It has now been one year since COVID-19 disrupted the Australian business events sector. While the impact has been severe and far-reaching, we are firmly on the path to a meaningful recovery. As the COVID-19 vaccination program rolls out, interstate borders stay open and government restrictions ease, our industry has been able to regain momentum in recent weeks.
We still have a long way to go and we continue to keep a watchful eye across current health updates or potential outbreaks, however, with one of the world’s most robust contact tracing systems in place complementing our stringent safety measures, we are optimistic for the domestic markets recovery. In the last fortnight, we safely welcomed more than 4,000 delegates to ICC Sydney for the Small Business Champion Awards, the Destination Australia Conference and the Committee for Sydney Summit, amongst other events.
It was wonderful to witness our extraordinary team in action, adhering to rigorous health and safety measures while delivering world class service. It is my hope that the positive trajectory continues and that our events calendar continues to progressively grow and return to pre-COVID volumes for the collective benefit of clients, delegates and our surrounding community.
Along with our desires to see consistency on interstate border closures and hot spot parameters, a swift vaccination roll out and subsequent opening of international borders and relaxing of quarantine on visitors, we are also being vocal about the impact of COVID-19 on Australia’s knowledge economy.

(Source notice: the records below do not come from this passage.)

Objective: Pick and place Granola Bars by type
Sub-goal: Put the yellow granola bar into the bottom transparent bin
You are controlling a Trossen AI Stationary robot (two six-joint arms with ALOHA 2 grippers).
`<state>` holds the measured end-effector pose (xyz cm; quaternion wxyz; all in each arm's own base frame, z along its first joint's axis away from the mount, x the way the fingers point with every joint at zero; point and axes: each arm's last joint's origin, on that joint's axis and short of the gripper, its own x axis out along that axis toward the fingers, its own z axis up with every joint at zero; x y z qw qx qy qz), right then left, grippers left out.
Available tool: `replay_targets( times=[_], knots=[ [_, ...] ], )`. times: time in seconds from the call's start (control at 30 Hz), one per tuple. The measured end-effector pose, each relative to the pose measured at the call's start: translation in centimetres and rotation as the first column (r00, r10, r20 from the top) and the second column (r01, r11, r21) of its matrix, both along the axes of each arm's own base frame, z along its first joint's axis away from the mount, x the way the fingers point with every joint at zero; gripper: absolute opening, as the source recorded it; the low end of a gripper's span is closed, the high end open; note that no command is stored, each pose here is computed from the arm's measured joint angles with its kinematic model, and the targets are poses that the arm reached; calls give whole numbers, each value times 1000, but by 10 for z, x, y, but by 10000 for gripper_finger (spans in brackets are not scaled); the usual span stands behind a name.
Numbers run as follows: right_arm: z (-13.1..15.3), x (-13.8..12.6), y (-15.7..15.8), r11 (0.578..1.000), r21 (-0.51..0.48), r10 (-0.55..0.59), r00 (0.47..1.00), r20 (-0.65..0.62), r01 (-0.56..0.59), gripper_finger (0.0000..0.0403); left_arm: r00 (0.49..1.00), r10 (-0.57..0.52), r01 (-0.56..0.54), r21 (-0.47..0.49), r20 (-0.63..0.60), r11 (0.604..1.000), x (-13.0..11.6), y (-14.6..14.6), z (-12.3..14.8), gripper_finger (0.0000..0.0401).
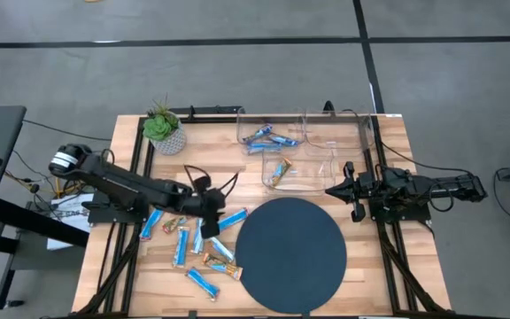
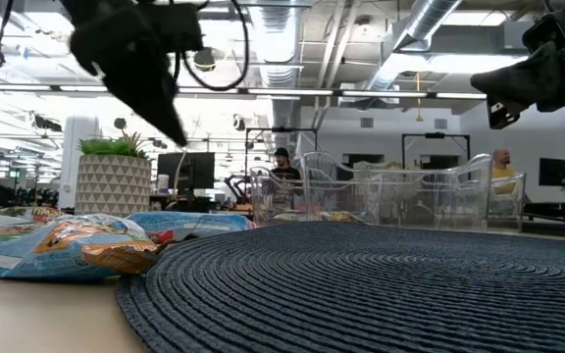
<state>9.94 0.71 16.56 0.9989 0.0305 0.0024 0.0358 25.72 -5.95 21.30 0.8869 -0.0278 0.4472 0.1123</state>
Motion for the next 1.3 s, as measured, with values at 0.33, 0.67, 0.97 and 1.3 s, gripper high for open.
replay_targets(
  times=[0.33,0.67,0.97,1.3],
  knots=[
    [0,0,0,1000,0,0,1000,1,0,0,949,210,-259,-201,-235,945,-28,-13,-8,134],
    [0,0,0,1000,0,0,1000,0,0,0,778,330,-536,-290,-534,793,-51,-20,-13,116],
    [0,0,0,1000,0,0,1000,1,0,0,700,312,-621,-333,-642,709,-53,-30,-17,114],
    [0,0,0,1000,0,0,1000,1,0,0,668,293,-643,-333,-684,690,-53,-44,-24,124]
  ],
)
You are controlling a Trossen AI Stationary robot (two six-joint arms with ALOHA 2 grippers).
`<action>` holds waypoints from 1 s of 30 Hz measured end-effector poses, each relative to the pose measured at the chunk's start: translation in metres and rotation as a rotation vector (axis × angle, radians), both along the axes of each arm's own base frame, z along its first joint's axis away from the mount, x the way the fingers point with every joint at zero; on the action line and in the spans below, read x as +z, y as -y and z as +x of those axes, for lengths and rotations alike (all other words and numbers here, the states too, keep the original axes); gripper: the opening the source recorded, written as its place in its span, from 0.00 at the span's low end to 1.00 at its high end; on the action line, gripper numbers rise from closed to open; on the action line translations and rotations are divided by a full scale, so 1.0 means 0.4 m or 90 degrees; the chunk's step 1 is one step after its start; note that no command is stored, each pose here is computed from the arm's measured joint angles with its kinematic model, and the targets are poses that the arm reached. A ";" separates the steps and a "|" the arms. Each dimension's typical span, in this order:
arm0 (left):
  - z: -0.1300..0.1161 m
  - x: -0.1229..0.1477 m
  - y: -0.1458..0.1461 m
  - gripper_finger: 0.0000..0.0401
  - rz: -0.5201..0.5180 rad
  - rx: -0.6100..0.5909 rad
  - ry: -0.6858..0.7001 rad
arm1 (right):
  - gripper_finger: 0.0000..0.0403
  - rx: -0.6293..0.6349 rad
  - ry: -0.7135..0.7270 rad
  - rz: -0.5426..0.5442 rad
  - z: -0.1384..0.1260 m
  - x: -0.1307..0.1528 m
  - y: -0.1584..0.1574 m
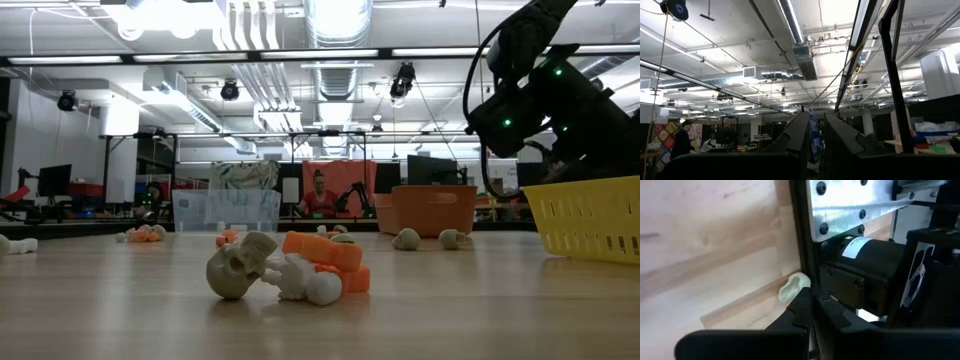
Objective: Sort Halloween decoration
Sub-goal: Put the gray skull toy into the yellow bin
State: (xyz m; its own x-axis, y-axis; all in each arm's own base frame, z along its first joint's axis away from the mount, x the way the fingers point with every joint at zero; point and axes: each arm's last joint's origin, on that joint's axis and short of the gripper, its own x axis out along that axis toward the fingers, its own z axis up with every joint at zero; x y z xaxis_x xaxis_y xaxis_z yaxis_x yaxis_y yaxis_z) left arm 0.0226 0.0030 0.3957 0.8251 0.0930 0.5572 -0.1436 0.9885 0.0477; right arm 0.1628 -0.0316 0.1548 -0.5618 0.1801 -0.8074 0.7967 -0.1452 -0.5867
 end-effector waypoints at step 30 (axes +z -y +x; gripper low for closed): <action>-0.051 0.031 -0.011 0.10 0.052 0.026 -0.055 | 0.02 -0.059 -0.190 0.084 0.032 -0.131 -0.013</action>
State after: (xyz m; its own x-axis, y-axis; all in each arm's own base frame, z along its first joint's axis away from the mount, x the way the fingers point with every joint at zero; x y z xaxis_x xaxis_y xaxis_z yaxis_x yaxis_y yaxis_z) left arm 0.0020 0.0075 0.4080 0.8667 0.0843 0.4917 -0.1752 0.9743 0.1417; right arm 0.1756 -0.0264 0.1024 -0.7459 0.3332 -0.5768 0.5744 -0.1167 -0.8102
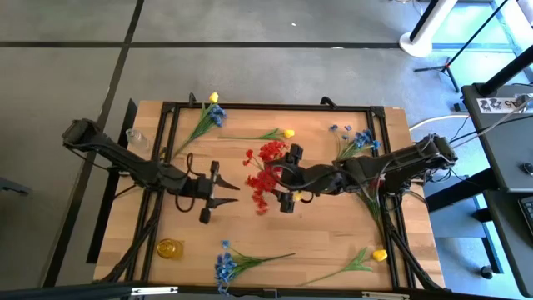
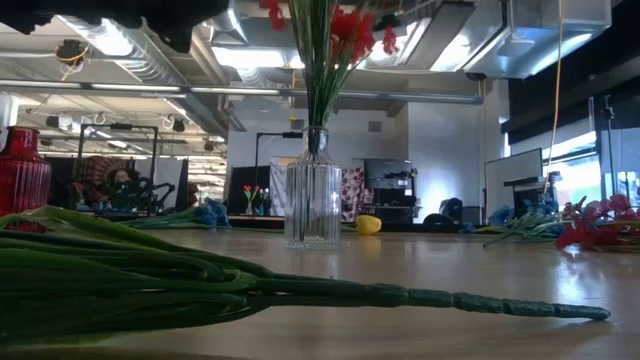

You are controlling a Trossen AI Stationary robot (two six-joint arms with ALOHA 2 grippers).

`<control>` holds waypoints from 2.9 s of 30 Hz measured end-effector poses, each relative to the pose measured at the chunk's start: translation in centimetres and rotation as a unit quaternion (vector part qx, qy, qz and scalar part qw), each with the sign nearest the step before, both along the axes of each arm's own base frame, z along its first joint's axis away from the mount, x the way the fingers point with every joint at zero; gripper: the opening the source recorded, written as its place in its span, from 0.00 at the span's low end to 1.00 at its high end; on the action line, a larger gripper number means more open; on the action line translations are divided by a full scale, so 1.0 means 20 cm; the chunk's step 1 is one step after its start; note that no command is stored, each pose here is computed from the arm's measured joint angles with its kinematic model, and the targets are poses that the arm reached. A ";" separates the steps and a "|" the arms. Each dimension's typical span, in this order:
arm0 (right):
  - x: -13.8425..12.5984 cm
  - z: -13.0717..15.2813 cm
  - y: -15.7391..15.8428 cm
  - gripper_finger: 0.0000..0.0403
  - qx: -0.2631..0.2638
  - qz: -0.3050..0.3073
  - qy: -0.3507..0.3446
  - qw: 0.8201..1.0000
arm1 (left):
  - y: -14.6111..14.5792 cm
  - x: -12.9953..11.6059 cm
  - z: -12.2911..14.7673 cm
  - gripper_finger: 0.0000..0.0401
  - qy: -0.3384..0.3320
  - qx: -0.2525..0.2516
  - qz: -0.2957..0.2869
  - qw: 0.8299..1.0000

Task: Sort flowers into vase by color
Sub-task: Put the top red flower into the transparent vase, then put the red flower into the transparent vase

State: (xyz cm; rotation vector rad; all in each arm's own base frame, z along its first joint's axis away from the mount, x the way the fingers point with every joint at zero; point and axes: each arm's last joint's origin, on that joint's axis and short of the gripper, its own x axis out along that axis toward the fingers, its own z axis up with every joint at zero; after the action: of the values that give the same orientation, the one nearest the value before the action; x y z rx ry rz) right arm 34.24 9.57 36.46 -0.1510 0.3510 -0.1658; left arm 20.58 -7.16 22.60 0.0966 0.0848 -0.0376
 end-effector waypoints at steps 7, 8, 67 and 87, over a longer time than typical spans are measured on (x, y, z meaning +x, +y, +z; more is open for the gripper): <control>-0.07 0.08 0.01 0.81 0.001 0.006 -0.011 1.000 | -0.01 0.06 -0.05 0.37 -0.001 -0.003 0.007 1.000; -0.08 0.09 0.01 0.81 0.003 0.005 -0.013 1.000 | -0.02 0.07 -0.06 0.37 -0.001 -0.003 0.007 1.000; -0.65 -1.10 -0.31 0.03 0.331 -0.444 0.518 0.652 | -0.11 -0.16 0.08 0.37 -0.016 -0.009 -0.047 0.999; -0.27 -0.91 -0.02 0.16 0.284 -0.201 0.390 0.853 | 0.00 -0.11 0.08 0.37 -0.016 -0.042 -0.006 0.999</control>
State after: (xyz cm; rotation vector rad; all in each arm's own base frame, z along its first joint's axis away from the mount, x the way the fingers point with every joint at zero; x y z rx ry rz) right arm 28.76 9.26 18.29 0.4694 1.2331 -0.4084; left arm 18.42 -7.22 24.29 0.0146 0.0513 -0.0517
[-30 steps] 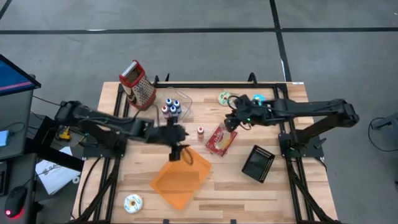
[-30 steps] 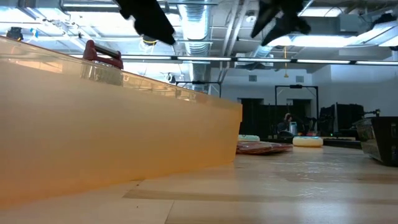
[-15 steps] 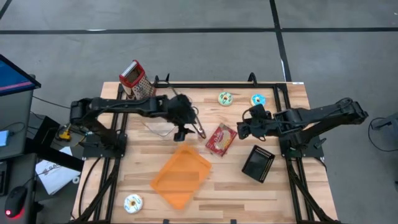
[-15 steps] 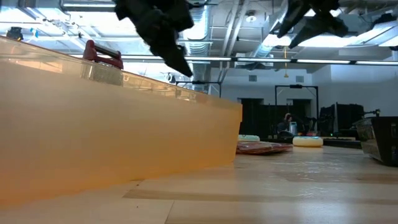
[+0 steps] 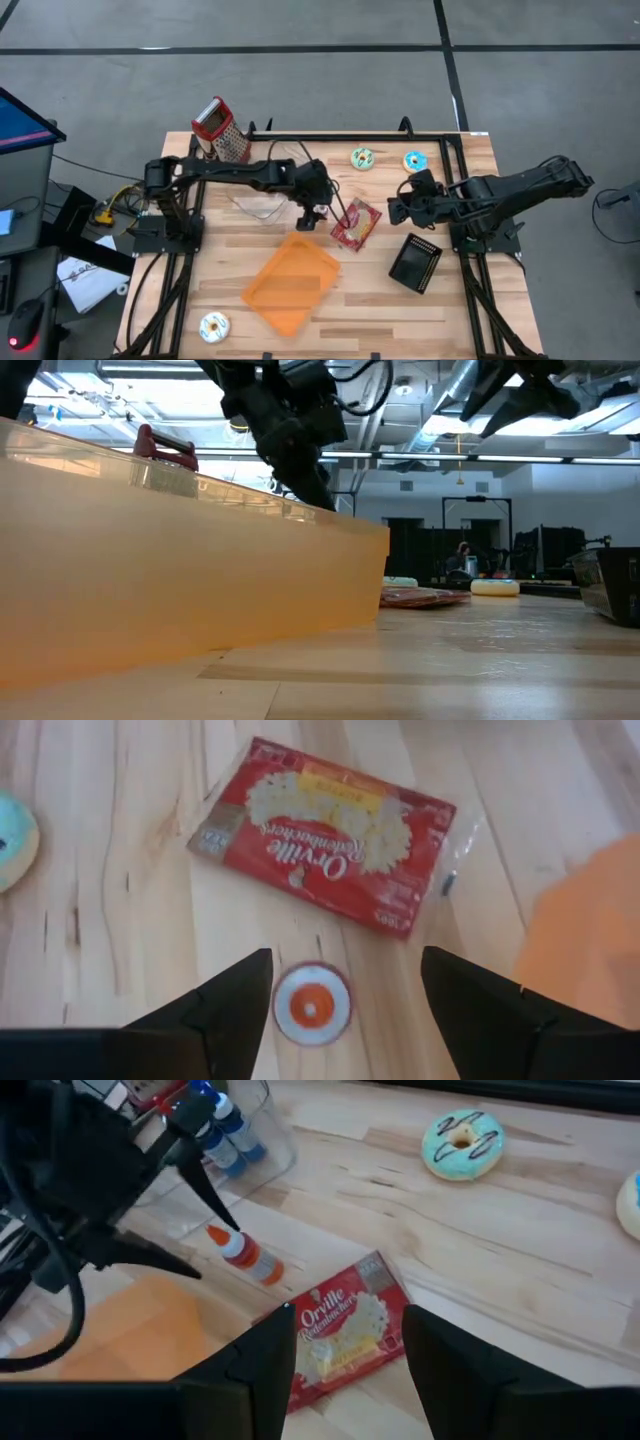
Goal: Pick & Place Food Item
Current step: Put the orange food coloring bottle into the transparent bin
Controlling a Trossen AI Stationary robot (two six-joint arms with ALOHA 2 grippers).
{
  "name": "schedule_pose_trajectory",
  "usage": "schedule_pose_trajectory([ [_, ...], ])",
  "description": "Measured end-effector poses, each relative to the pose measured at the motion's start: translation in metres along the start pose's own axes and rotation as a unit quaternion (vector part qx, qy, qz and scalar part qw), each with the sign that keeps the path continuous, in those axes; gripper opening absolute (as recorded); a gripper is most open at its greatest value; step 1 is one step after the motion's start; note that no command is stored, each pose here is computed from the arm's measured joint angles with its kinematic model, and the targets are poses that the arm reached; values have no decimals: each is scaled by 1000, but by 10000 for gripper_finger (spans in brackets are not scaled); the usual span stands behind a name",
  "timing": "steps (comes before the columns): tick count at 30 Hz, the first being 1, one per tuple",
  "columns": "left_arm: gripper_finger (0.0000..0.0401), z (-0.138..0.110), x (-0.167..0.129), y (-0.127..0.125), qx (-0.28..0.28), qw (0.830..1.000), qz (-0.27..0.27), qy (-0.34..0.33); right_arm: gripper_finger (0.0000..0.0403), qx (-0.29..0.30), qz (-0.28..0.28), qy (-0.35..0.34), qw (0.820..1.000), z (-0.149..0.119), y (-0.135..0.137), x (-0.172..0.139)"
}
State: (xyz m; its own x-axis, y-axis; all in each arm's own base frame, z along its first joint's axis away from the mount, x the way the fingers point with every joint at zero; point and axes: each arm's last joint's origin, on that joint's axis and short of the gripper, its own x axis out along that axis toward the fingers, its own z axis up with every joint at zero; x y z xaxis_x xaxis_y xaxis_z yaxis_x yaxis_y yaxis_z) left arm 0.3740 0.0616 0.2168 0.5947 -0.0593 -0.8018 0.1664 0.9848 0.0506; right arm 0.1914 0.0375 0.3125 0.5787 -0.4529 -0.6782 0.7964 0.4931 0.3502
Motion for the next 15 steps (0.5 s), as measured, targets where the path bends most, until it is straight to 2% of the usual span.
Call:
schedule_pose_trajectory([
  [15,227,-3,6,4,-6,1000,16,14,175,10,5,0,1000,-4,-4,-9],
])
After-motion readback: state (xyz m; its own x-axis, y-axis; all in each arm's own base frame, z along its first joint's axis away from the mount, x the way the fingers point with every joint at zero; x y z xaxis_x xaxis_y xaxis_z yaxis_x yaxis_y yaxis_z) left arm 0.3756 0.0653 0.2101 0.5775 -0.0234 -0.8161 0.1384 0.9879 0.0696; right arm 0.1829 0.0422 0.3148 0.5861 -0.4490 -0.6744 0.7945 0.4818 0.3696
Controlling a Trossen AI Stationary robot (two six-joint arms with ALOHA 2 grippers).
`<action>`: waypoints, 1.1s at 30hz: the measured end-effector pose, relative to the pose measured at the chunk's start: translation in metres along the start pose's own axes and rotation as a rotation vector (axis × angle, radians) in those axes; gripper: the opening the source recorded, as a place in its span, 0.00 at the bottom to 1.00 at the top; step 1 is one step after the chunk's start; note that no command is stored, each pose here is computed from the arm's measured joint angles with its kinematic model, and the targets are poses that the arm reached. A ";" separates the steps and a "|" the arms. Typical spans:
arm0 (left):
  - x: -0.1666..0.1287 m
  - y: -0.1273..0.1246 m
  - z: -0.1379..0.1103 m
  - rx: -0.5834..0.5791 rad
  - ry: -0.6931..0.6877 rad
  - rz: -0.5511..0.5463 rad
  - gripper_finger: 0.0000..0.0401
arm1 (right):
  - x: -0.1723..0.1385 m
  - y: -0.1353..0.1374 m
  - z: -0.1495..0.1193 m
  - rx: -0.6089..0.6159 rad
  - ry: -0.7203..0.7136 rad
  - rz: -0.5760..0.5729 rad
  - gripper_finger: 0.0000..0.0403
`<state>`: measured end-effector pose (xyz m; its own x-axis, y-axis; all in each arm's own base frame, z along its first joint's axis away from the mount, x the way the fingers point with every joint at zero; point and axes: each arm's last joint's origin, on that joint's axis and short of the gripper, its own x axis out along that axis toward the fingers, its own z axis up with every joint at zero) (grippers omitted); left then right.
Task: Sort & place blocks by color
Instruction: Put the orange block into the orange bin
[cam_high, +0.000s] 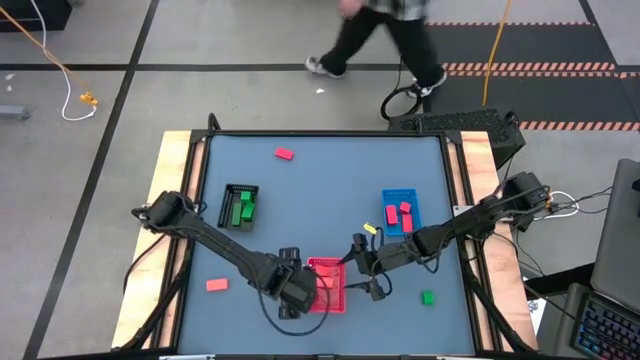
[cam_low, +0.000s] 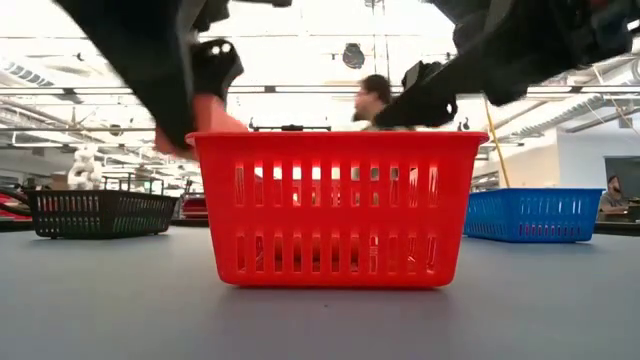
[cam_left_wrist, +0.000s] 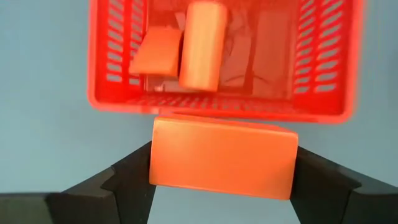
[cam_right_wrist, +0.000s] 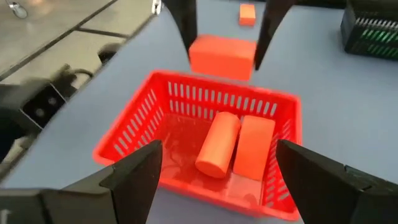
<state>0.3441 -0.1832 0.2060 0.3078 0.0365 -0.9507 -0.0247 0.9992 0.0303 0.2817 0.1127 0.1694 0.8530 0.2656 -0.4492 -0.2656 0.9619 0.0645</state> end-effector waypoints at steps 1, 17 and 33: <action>-0.003 0.000 0.002 -0.002 -0.008 -0.001 0.72 | -0.004 0.000 0.004 0.004 -0.011 0.001 0.76; -0.017 -0.007 0.028 -0.035 -0.203 -0.072 0.92 | -0.069 0.004 0.031 0.081 0.002 0.013 0.76; -0.018 0.000 -0.012 -0.164 0.226 -0.005 0.64 | -0.068 0.003 0.026 0.069 0.054 -0.016 0.76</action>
<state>0.3267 -0.1840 0.2196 0.0890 0.0092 -0.9960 -0.1827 0.9831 -0.0072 0.2339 0.0994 0.2232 0.8309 0.2477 -0.4982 -0.2185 0.9688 0.1172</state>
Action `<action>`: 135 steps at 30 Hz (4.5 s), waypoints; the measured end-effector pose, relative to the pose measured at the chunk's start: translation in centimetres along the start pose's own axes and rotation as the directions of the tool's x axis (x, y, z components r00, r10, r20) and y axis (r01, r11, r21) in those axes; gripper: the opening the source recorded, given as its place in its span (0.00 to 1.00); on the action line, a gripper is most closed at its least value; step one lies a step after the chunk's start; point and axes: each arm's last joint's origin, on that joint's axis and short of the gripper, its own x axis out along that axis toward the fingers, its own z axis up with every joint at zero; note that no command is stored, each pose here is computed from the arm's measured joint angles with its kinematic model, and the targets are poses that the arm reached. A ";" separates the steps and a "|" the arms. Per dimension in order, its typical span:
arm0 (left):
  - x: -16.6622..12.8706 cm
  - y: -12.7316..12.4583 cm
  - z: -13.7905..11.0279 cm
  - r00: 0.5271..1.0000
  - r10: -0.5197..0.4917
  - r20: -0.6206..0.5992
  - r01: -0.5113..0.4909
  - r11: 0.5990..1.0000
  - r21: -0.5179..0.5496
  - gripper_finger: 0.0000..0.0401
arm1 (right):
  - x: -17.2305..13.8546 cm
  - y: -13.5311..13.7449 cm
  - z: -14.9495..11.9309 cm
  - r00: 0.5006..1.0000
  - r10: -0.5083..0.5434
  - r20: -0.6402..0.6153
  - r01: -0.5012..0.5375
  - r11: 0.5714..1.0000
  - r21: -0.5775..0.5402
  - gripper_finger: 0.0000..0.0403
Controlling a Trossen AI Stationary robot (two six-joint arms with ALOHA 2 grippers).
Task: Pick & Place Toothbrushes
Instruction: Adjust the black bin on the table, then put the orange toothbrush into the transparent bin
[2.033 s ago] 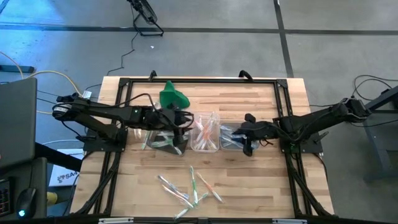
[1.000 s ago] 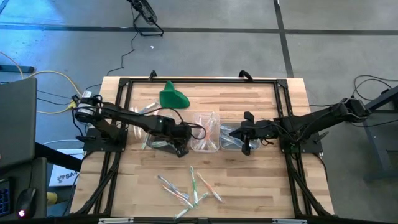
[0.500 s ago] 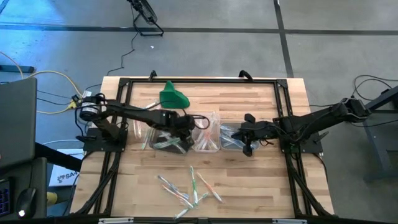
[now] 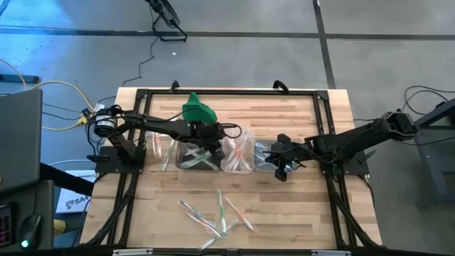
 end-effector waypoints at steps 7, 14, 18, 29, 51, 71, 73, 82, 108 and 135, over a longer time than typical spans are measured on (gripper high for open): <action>0.1 0.7 0.6 1.000 0.006 0.028 -0.006 1.000 -0.004 0.00 | 0.2 -0.1 0.0 0.999 -0.043 0.006 0.043 0.999 -0.009 0.01; 0.0 0.7 0.6 1.000 0.006 0.031 -0.006 1.000 0.007 0.00 | 0.2 -0.2 0.0 0.996 -0.082 0.022 0.083 0.996 -0.019 0.01; -1.1 0.6 0.9 0.998 -0.021 0.056 0.020 1.000 0.023 0.00 | 0.1 -0.2 0.1 0.996 -0.080 0.028 0.081 0.997 -0.017 0.01; -6.5 -0.4 0.1 0.996 -0.076 0.050 0.073 0.996 0.060 0.00 | 0.0 0.0 0.5 0.997 -0.037 0.066 0.037 0.999 -0.008 0.01; -14.5 2.0 -6.5 0.836 0.529 -0.146 -0.548 0.786 -0.286 0.00 | -0.1 0.1 0.9 0.994 -0.027 0.103 0.028 1.000 -0.008 0.01; -12.4 10.3 -8.6 0.647 0.520 -0.557 -0.755 0.537 -0.376 0.00 | -0.1 0.1 0.8 0.994 -0.033 0.101 0.041 0.996 -0.082 0.01; -12.3 11.1 -8.7 0.643 0.491 -0.588 -0.756 0.530 -0.384 0.00 | -0.1 0.1 0.8 0.994 -0.033 0.100 0.041 0.996 -0.081 0.01; -11.2 14.7 -8.5 0.728 0.376 -0.574 -0.667 0.584 -0.463 0.00 | -0.1 0.1 0.8 0.994 -0.032 0.101 0.040 0.996 -0.079 0.01; -10.6 20.6 -9.9 0.783 0.368 -0.501 -0.622 0.464 -0.631 0.05 | -0.1 0.1 0.8 0.994 -0.032 0.101 0.040 0.996 -0.082 0.01; -7.8 20.5 -13.5 0.789 0.335 -0.516 -0.615 0.449 -0.649 0.36 | 0.0 0.1 0.8 0.994 -0.033 0.100 0.041 0.996 -0.083 0.01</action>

The financial impact of the pandemic on Australia’s economic health has been well and truly documented. However, what has not been so widely acknowledged is the long-term impact of cancelled events and conferences on Australia’s knowledge economy. It is a silent, but huge sufferer in this pandemic.
Business events deliver much more than travel and hospitality spend, as significant as that is. They are a driving force for innovation, providing researchers and practitioners with a platform to discuss and disseminate new ideas. They are where the brightest minds come together to solve the world’s problems – from health and medical breakthroughs, technology and ethics, engineering and development, to environmental sustainability and more.
Meeting in person allows for networking opportunities, business exchanges, recruitment efforts and introductions. Some of the greatest business ideas, scientific developments and technical innovations have been sparked during an event workshop or in the corridors outside of formal sessions. Connections are made and actions are taken, which otherwise may never have taken place.
Along with the reactivation of the visitor economy, the knowledge economy forms part of the advocacy platform for the business events industry. It is yet another reason why we need to bring the return of face-to-face events into the foreground and make this our primary focus in 2021.